Researchers
at Microsoft have made software that can learn the sound of your voice,
and then use it to speak a language that you don't. The system could be
used to make language tutoring software more personal, or to make tools
for travelers.
In a demonstration at Microsoft's Redmond, Washington, campus on Tuesday, Microsoft research scientist Frank Soong showed
how his software could read out text in Spanish using the voice of his
boss, Rick Rashid, who leads Microsoft's research efforts. In a second
demonstration, Soong used his software to grant Craig Mundie,
Microsoft's chief research and strategy officer, the ability to speak
Mandarin.
Hear Rick Rashid's voice in his native language and then translated into several other languages:
In
English, a synthetic version of Mundie's voice welcomed the audience to
an open day held by Microsoft Research, concluding, "With the help of
this system, now I can speak Mandarin." The phrase was repeated in
Mandarin Chinese, in what was still recognizably Mundie's voice.
"We will be able
to do quite a few scenario applications," said Soong, who created the
system with colleagues at Microsoft Research Asia, the company's
second-largest research lab, in Beijing, China.
"For a
monolingual speaker traveling in a foreign country, we'll do speech
recognition followed by translation, followed by the final text to
speech output [in] a different language, but still in his own voice,"
said Soong.
The new technique
could also be used to help students learn a language, said Soong.

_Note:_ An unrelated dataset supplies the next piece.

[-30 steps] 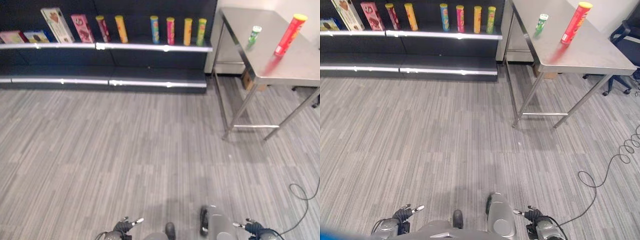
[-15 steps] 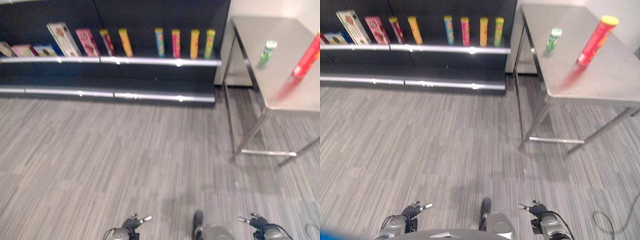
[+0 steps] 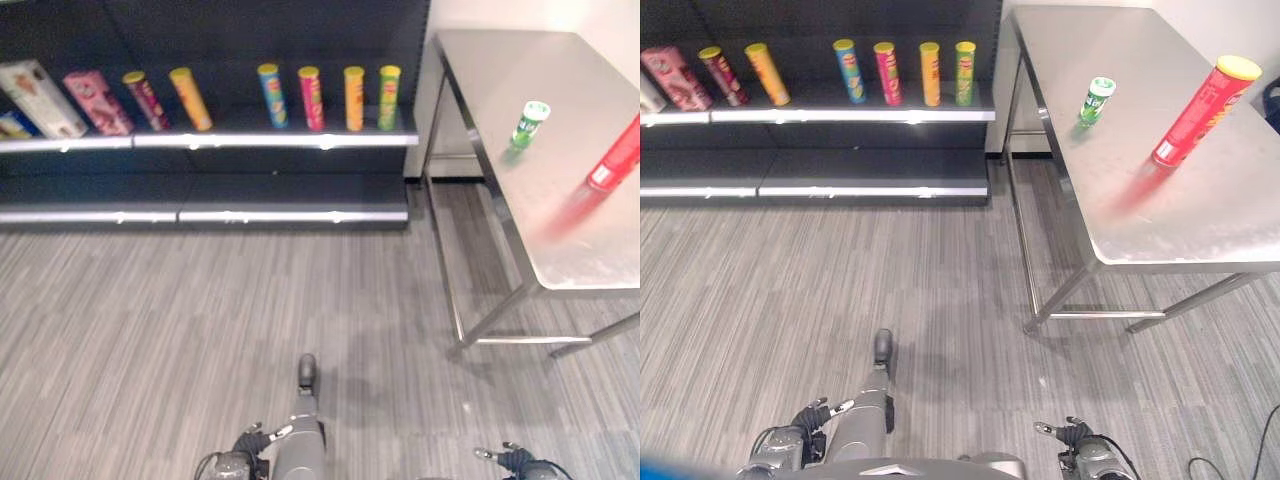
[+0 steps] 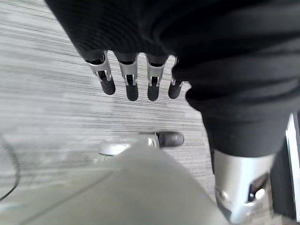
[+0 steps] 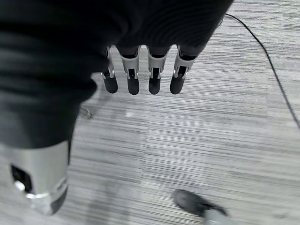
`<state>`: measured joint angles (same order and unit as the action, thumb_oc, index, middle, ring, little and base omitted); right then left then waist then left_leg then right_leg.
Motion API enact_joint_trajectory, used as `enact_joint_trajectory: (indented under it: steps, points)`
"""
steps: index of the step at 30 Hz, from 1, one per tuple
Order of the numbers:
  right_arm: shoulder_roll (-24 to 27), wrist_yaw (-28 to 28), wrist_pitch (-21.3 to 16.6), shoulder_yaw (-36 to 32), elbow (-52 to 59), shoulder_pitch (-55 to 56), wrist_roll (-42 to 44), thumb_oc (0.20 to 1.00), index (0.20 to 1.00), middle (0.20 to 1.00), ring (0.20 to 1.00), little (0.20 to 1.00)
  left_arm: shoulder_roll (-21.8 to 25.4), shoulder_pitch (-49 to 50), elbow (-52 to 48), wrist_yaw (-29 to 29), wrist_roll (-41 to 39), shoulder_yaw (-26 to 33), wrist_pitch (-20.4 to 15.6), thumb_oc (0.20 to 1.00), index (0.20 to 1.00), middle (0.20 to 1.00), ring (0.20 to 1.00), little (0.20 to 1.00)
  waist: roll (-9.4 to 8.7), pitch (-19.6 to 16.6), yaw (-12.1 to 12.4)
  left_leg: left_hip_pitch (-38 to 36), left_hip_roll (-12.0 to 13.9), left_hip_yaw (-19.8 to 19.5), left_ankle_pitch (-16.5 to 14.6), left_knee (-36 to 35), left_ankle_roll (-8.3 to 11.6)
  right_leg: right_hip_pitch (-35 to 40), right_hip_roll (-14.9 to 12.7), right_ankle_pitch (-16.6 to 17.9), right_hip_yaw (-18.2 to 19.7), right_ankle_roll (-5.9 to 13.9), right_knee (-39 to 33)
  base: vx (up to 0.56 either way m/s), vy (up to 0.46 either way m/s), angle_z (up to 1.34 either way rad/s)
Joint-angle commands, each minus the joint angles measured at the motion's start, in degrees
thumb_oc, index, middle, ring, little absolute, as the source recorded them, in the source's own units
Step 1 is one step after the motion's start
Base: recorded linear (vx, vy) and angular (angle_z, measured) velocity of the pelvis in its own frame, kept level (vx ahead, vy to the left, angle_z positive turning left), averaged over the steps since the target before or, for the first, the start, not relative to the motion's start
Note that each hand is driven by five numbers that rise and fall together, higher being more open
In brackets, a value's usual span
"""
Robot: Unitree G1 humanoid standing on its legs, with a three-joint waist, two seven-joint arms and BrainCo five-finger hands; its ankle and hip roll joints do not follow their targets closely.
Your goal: Put the goods on the table back onto the shelves and tidy them up.
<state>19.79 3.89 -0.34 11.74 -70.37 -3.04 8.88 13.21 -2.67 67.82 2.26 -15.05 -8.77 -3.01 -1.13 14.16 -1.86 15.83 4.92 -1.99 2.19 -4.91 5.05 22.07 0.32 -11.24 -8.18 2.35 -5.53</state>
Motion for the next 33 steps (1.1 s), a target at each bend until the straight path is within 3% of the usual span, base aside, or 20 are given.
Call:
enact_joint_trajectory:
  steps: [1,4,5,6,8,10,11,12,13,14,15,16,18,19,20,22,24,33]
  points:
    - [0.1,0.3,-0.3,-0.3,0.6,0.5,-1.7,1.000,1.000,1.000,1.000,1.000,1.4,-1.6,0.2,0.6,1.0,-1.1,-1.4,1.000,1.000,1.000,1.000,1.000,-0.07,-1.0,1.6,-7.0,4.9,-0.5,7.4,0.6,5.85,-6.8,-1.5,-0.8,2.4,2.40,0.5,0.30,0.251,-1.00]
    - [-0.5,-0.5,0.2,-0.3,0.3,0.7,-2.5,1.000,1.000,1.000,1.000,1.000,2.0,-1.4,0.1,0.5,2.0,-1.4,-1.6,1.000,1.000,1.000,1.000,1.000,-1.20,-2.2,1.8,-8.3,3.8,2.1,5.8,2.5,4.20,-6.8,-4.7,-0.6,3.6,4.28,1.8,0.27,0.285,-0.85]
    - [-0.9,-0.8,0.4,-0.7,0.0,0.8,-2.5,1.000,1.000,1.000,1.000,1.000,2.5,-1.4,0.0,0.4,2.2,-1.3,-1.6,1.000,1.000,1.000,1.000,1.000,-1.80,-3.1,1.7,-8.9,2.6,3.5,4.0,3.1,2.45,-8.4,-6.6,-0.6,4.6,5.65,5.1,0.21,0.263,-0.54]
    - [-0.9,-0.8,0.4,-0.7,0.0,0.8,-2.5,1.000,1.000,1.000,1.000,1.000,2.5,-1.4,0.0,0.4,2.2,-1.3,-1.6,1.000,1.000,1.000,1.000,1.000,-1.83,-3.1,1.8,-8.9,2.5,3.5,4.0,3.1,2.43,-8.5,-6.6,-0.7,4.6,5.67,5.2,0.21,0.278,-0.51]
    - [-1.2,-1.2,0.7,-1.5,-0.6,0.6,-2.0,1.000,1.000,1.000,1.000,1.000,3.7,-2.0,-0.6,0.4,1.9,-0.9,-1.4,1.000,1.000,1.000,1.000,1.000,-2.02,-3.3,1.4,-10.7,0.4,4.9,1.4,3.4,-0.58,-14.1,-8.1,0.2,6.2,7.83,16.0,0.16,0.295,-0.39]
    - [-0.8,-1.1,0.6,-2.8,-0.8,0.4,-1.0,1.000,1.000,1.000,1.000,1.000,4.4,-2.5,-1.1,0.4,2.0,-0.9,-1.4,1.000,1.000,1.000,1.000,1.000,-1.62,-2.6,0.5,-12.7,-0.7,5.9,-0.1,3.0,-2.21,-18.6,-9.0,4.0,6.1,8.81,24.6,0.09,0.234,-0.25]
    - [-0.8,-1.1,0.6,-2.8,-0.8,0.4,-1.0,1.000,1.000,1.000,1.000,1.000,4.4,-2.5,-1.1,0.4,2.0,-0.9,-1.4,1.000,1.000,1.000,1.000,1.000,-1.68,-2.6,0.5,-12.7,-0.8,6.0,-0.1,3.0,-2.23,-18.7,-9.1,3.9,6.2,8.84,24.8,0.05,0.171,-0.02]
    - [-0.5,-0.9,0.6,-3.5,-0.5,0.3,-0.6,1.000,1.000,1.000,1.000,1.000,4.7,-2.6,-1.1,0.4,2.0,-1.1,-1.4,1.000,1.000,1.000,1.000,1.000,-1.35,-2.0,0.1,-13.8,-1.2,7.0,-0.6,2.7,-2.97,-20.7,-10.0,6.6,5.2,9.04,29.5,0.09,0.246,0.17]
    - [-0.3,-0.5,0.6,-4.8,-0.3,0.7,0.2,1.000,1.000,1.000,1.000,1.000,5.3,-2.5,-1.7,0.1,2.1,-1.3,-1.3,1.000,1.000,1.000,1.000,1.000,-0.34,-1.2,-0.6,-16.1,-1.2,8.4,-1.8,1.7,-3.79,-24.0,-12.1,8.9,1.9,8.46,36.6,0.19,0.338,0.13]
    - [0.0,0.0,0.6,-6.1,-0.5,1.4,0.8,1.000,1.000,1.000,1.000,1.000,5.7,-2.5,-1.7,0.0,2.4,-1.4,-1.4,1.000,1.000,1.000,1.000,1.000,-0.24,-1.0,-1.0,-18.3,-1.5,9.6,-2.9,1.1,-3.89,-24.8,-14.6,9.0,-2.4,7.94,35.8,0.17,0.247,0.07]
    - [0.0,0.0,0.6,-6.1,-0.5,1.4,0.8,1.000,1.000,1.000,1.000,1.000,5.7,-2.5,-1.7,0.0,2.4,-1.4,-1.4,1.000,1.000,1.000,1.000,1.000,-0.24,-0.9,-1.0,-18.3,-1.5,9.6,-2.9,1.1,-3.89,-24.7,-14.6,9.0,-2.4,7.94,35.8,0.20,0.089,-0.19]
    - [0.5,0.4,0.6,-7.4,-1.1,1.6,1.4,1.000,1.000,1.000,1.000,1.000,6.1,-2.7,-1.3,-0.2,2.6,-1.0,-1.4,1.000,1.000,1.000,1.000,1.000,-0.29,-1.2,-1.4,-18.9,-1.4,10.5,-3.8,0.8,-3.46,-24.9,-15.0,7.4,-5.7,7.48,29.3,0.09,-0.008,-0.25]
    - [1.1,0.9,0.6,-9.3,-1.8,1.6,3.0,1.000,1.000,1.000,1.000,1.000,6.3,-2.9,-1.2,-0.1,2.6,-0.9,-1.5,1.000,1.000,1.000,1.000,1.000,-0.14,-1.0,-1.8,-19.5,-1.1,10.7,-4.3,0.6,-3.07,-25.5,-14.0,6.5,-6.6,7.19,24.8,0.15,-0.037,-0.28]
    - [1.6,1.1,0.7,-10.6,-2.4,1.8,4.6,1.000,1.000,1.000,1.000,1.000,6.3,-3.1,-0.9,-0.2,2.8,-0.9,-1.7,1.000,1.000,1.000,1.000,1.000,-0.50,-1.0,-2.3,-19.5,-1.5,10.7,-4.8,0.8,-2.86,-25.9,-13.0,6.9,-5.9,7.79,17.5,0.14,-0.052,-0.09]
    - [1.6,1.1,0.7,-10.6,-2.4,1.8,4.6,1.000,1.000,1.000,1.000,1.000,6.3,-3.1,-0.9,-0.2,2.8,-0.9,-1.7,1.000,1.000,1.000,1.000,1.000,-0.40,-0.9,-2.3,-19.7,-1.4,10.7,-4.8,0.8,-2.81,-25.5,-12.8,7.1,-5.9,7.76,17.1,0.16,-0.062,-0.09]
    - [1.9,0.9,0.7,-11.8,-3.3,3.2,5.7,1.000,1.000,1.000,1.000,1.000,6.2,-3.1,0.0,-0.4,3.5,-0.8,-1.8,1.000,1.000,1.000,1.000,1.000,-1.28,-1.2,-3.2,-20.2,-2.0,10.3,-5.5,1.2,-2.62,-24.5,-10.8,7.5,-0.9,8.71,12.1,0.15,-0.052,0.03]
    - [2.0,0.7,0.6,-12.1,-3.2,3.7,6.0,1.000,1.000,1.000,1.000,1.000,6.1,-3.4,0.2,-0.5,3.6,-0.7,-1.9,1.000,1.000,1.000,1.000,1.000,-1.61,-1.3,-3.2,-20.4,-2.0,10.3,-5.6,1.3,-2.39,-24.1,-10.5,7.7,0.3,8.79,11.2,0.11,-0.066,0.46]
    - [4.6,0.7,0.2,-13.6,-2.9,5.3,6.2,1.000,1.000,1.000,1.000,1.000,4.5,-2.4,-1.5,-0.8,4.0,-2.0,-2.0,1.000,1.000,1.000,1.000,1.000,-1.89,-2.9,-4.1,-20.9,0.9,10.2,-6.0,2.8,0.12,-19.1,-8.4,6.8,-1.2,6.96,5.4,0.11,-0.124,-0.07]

Providing sample foreign phrases in a person's own voice could be
encouraging, or easier to imitate. Soong also showed how his new system
could improve a navigational directions phone app, allowing a stock
synthetic English voice to seamlessly read out text written on Chinese
road signs as it relayed instructions for a route in Beijing.
The system needs
around an hour of training to develop a model able to read out any text
in a person's own voice. That model is converted into one able to read
out text in another language by comparing it with a stock text-to-speech
model for the target language. Individual sounds used by the first
model to build up words using a person's voice in his or her own
language are carefully tweaked to give the new text-to-speech model a
full ability to sound out phrases in the second language.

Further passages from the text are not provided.